───── TASK INPUT

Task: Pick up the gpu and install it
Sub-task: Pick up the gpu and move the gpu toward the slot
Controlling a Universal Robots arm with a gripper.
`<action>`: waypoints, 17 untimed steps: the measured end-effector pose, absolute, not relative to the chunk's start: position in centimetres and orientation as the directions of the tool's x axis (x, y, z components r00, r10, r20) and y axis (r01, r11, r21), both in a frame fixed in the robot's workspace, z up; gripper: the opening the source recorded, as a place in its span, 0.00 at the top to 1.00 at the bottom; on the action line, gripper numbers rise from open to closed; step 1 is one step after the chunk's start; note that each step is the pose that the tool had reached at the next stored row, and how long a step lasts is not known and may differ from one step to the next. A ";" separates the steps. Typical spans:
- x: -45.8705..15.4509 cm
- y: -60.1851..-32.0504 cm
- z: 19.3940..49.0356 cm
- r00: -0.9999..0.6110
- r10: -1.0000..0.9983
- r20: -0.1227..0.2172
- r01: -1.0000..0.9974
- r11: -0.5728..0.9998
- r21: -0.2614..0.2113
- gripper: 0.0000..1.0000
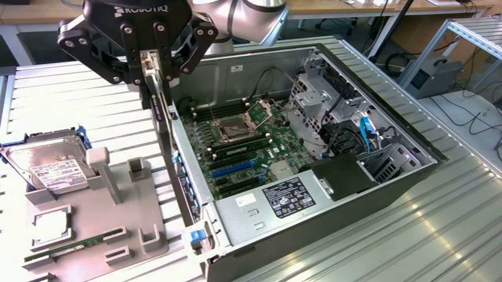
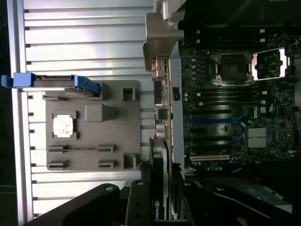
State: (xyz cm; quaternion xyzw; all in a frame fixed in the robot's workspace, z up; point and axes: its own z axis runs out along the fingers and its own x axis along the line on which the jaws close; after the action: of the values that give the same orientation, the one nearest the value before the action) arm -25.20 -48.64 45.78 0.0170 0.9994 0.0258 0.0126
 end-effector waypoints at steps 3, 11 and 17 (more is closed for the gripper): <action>-24.7 -48.6 45.8 -0.999 0.035 -0.024 0.033 0.998 0.052 0.73; -22.0 -48.6 45.8 -0.999 0.034 -0.024 0.033 0.998 0.052 0.73; -17.3 -48.6 45.8 -0.999 0.035 -0.024 0.033 0.998 0.052 0.73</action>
State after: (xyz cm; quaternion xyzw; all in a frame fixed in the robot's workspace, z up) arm -17.28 -48.61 45.78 0.0170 0.9994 0.0258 0.0127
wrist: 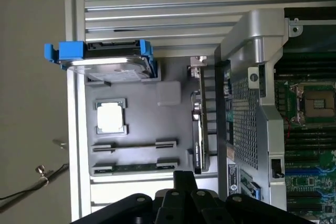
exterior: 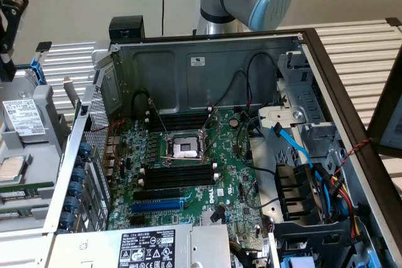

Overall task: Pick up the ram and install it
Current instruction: 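Reach for the ram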

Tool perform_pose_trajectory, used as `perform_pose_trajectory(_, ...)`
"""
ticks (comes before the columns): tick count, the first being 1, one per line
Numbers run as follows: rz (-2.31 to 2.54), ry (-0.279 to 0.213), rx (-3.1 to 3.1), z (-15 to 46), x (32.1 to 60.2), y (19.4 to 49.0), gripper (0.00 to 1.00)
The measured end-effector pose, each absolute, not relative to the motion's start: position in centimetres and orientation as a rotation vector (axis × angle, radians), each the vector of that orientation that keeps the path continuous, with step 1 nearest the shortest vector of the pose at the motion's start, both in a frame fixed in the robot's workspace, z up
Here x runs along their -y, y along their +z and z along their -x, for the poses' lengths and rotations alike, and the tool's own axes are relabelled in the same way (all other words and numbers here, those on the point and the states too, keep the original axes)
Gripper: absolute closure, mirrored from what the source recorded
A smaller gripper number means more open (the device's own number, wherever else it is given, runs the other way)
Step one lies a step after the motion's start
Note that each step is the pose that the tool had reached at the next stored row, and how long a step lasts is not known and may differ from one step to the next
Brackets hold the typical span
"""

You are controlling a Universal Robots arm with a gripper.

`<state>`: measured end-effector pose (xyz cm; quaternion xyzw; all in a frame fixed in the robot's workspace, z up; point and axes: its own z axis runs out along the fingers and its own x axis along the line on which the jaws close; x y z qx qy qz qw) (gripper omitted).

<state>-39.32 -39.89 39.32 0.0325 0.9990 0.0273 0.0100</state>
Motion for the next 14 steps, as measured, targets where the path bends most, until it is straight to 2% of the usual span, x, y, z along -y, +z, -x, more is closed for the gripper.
perform_pose_trajectory(14,0.149,0.088,-3.121,40.33,40.05,39.21,0.89)
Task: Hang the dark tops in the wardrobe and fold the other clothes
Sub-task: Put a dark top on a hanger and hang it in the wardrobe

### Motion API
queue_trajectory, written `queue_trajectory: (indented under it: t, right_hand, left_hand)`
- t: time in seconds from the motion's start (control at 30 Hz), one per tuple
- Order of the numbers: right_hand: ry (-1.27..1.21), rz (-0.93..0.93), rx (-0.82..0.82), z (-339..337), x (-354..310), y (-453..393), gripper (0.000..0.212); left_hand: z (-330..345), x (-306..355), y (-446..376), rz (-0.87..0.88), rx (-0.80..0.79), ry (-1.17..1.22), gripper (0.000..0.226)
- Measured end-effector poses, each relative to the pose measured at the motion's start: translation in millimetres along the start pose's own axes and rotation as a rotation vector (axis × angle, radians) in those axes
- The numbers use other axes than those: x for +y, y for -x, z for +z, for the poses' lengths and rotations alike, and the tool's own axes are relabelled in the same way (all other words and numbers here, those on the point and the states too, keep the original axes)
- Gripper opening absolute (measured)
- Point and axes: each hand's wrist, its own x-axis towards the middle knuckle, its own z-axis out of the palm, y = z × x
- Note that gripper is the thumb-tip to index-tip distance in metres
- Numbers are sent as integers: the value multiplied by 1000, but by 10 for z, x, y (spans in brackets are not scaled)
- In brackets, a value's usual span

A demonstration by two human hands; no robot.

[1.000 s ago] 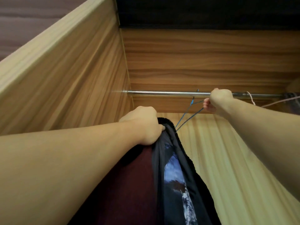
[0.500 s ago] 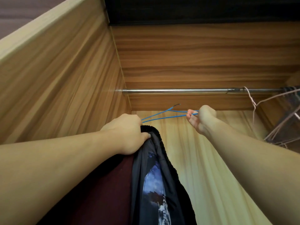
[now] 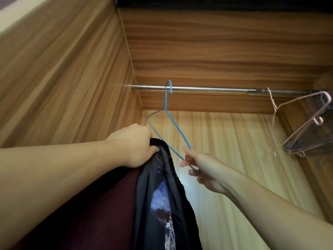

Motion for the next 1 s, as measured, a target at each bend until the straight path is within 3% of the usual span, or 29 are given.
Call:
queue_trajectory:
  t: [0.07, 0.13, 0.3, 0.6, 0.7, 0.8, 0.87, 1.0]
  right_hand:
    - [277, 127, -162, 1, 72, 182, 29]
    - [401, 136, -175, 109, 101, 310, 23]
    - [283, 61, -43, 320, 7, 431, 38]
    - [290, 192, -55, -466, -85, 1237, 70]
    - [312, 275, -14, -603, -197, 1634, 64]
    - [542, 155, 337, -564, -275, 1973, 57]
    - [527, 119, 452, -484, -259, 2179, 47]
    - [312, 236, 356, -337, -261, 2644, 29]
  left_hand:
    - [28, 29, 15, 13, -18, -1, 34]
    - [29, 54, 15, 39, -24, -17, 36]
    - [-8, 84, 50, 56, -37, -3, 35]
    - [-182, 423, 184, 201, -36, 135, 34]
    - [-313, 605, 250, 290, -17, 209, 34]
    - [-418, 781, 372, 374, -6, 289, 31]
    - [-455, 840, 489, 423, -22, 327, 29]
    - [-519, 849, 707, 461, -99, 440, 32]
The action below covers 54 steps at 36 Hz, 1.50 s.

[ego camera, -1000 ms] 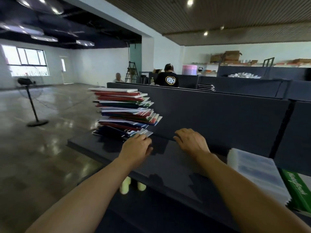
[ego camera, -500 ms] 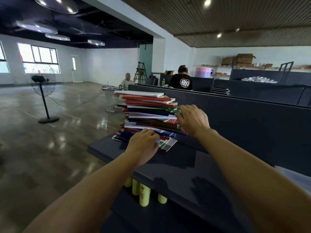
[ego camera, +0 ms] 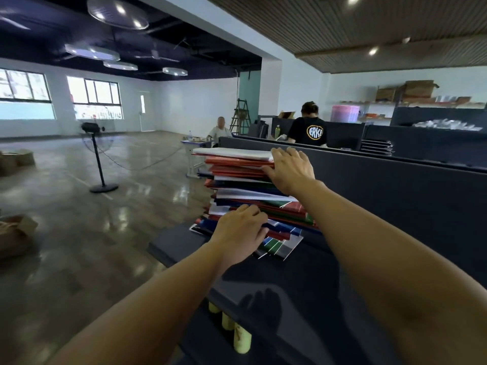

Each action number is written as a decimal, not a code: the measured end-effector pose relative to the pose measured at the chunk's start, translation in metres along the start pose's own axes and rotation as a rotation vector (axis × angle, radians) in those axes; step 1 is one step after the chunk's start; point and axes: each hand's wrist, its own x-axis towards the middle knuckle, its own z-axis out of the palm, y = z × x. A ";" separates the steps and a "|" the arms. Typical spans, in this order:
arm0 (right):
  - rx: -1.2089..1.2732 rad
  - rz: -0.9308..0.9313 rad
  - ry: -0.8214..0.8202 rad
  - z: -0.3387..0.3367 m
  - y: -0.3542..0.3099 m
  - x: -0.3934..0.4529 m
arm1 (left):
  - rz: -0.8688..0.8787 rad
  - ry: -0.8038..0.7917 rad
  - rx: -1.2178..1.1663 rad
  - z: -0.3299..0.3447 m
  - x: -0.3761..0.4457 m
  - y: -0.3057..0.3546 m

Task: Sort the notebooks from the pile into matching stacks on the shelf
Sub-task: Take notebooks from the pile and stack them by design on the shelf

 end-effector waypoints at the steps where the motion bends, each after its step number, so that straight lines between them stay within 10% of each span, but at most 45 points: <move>1: 0.010 0.004 -0.003 0.000 -0.002 0.005 | 0.010 0.000 -0.001 0.000 0.002 -0.002; 11: 0.142 0.025 -0.176 0.008 -0.004 0.032 | 0.044 0.007 -0.028 0.000 0.007 -0.019; 38: -0.029 0.032 0.251 -0.022 -0.015 -0.028 | 0.136 -0.042 -0.121 0.015 -0.007 -0.003; 46: 0.057 -0.040 0.128 -0.032 -0.019 -0.031 | 0.146 -0.033 -0.135 0.014 -0.011 -0.005; 54: 0.113 0.054 0.475 -0.025 0.005 -0.071 | 0.151 0.007 -0.120 0.022 -0.013 -0.004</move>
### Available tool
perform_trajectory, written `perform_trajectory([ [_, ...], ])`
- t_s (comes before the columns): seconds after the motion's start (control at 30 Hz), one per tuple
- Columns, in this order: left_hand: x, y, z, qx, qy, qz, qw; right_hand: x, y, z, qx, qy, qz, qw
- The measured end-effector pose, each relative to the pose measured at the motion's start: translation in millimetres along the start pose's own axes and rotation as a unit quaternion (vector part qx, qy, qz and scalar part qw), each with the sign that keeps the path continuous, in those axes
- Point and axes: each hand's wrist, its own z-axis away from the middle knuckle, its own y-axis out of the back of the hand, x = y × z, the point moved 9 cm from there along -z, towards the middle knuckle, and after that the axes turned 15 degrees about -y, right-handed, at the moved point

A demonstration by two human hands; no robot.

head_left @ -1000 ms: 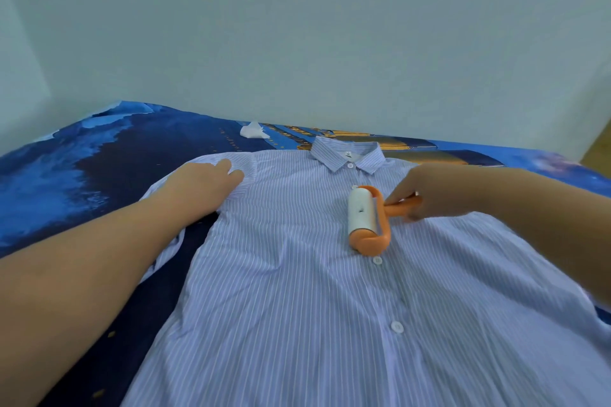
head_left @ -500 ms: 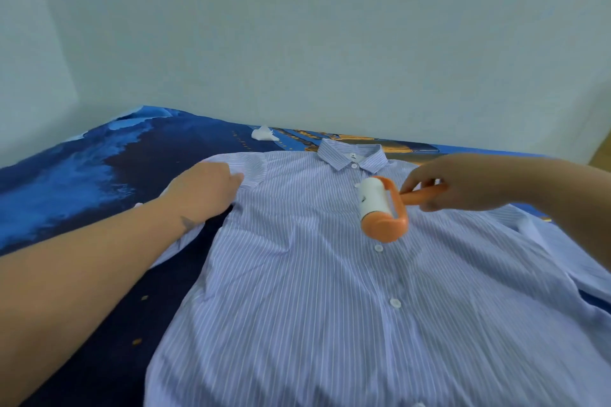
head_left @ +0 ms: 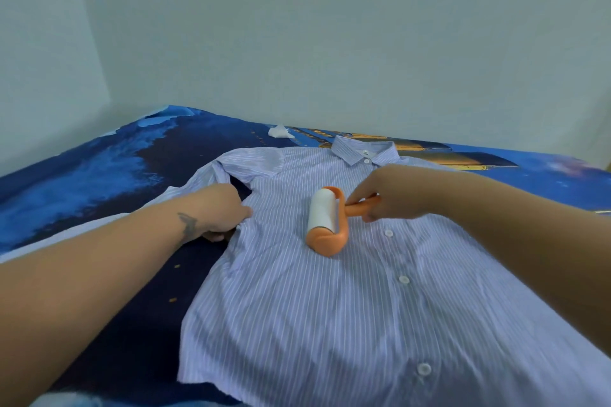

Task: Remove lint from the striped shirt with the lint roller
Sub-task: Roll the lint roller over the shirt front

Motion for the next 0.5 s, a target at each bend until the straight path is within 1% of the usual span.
perform_trajectory([
  [0.13,1.8,1.3,4.7,0.016,-0.009,0.032,0.999,-35.6,5.6,-14.5,0.024,0.041,0.014,0.999],
  [0.27,-4.9,-3.7,8.3,0.029,0.015,0.142,0.989,-67.9,11.0,-24.3,0.040,0.073,0.022,0.996],
  [0.33,-7.6,-5.5,9.6,0.029,0.014,0.171,0.985,-79.1,11.9,-26.9,0.047,0.084,0.025,0.995],
  [0.4,-8.0,-5.5,10.0,0.029,0.003,0.162,0.986,-83.7,11.1,-26.7,0.048,0.090,0.024,0.995],
  [0.5,-4.5,0.2,9.7,0.039,-0.030,0.068,0.996,-74.4,6.4,-22.9,0.033,0.088,-0.014,0.995],
])
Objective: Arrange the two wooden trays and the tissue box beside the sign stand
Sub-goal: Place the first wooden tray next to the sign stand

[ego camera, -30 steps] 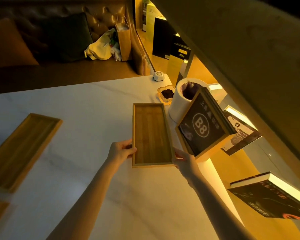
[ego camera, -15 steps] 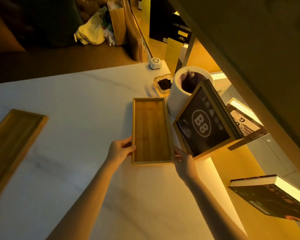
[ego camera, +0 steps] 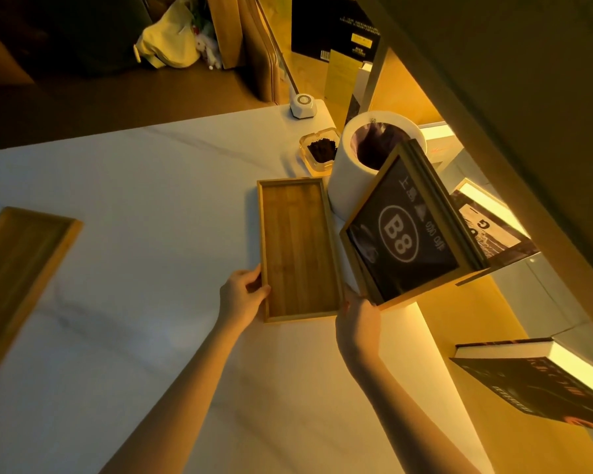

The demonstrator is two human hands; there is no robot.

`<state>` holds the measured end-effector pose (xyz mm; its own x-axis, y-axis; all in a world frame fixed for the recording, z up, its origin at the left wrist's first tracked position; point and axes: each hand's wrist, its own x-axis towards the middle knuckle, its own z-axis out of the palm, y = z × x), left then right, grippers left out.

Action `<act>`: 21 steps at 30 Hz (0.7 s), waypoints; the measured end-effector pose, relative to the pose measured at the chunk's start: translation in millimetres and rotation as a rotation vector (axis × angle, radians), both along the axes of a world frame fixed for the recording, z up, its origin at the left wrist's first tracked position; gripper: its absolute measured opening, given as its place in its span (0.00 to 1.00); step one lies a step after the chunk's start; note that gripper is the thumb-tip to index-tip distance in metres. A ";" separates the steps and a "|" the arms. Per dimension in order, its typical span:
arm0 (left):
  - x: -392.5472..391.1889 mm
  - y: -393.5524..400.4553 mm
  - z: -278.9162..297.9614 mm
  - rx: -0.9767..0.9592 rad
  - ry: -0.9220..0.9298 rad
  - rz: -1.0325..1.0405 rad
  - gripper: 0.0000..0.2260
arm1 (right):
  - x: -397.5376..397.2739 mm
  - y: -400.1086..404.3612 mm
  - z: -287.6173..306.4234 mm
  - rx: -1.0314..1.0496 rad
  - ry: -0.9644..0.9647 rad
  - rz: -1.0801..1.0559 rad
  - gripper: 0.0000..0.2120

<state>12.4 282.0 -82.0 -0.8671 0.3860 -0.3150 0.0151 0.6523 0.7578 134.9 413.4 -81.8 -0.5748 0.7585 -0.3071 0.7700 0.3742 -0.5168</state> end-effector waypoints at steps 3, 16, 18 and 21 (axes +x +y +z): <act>4.5 -1.8 -4.1 -0.043 0.062 -0.047 0.21 | 1.1 -1.3 -2.8 0.053 0.019 0.070 0.13; 44.2 -28.9 -17.2 -0.323 0.366 -0.469 0.27 | 51.7 -35.0 -25.3 0.314 -0.137 0.551 0.29; 45.3 -27.6 -16.0 -0.324 0.351 -0.471 0.28 | 53.4 -33.3 -25.7 0.272 -0.131 0.593 0.31; 47.8 -25.8 -15.2 -0.323 0.337 -0.457 0.28 | 54.4 -31.8 -23.3 0.265 -0.101 0.583 0.33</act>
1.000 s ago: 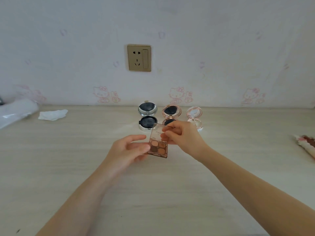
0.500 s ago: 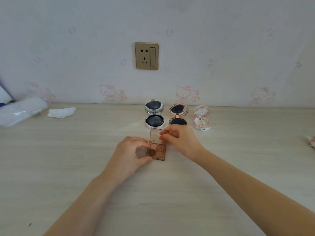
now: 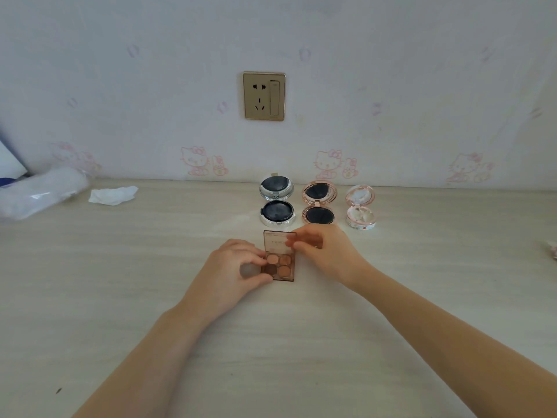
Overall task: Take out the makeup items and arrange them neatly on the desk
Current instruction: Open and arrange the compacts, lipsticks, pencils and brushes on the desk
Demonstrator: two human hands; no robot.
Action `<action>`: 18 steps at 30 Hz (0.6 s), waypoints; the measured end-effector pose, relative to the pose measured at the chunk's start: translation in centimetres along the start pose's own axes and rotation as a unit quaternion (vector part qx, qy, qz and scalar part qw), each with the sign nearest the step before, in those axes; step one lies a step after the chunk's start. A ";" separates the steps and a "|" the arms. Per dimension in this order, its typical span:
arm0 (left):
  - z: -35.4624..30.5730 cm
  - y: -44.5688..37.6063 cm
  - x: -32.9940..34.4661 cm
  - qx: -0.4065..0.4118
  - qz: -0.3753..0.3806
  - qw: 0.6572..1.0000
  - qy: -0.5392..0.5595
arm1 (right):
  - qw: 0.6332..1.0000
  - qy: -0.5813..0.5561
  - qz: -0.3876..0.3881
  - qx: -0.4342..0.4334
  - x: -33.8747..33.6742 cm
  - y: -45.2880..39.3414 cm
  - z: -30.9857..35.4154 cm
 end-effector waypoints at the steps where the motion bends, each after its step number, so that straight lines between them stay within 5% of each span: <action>1: 0.0 0.0 0.0 0.001 0.000 1.000 -0.005 | 1.000 -0.003 -0.004 0.001 0.0 0.1 -0.2; 18: -0.1 -0.6 0.8 -0.016 -0.015 0.995 -0.096 | 0.998 -0.029 -0.047 0.026 0.6 -3.2 -0.2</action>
Point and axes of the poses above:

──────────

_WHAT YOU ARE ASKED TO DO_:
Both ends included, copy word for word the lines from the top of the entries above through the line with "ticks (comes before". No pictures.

_RESULT_:
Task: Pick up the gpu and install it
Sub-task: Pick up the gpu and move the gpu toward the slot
Controlling a Universal Robots arm with a gripper.
`<action>`: waypoints, 17 untimed steps: the measured end-effector pose, absolute, not relative to the chunk's start: position in centimetres and orientation as the directions of the tool's x axis (x, y, z components r00, r10, r20) and y axis (r01, r11, r21), both in a frame fixed in the robot's workspace, z up; gripper: the opening the source recorded, as a place in its span, 0.00 at the top to 1.00 at the bottom; on the action line, gripper numbers rise from open to closed; step 1 is one step after the chunk's start; note that each step is the pose that the tool had reached at the next stored row, and how long a step lasts is not known and may differ from one step to the next. A ";" separates the steps. Typical spans:
- x: -45.8705..15.4509 cm
- y: -60.1851..-32.0504 cm
- z: 19.3940..49.0356 cm
- r00: -0.9999..0.6110
- r10: -1.0000..0.9983
- r20: -0.1227..0.2172
- r01: -1.0000..0.9974
- r11: -0.5728..0.9998
- r21: -0.2614..0.2113
- gripper: 0.0000..1.0000
State: (xyz cm; quaternion xyzw; all in a frame fixed in the robot's workspace, z up; point and axes: its own z axis runs out along the fingers and its own x axis along the line on which the jaws close; after the action: of the values that give the same orientation, the one nearest the value before the action) arm -25.20 -48.64 45.78 0.0170 0.9994 0.0258 0.0126
 end-effector waypoints at steps 3, 11 and 17 (more is closed for the gripper): <action>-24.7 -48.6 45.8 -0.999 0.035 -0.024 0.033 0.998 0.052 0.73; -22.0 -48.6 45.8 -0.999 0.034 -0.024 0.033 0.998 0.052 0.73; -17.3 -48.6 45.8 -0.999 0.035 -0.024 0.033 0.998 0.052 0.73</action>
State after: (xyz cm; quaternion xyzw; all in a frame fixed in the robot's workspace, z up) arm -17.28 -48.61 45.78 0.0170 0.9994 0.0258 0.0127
wrist: 
exterior: 

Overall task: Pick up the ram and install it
Current instruction: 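Reach for the ram
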
Tool perform_pose_trajectory, used as `perform_pose_trajectory(_, ...)`
"""
ticks (comes before the columns): tick count, the first being 1, one per line

Nothing else is needed to complete this exercise.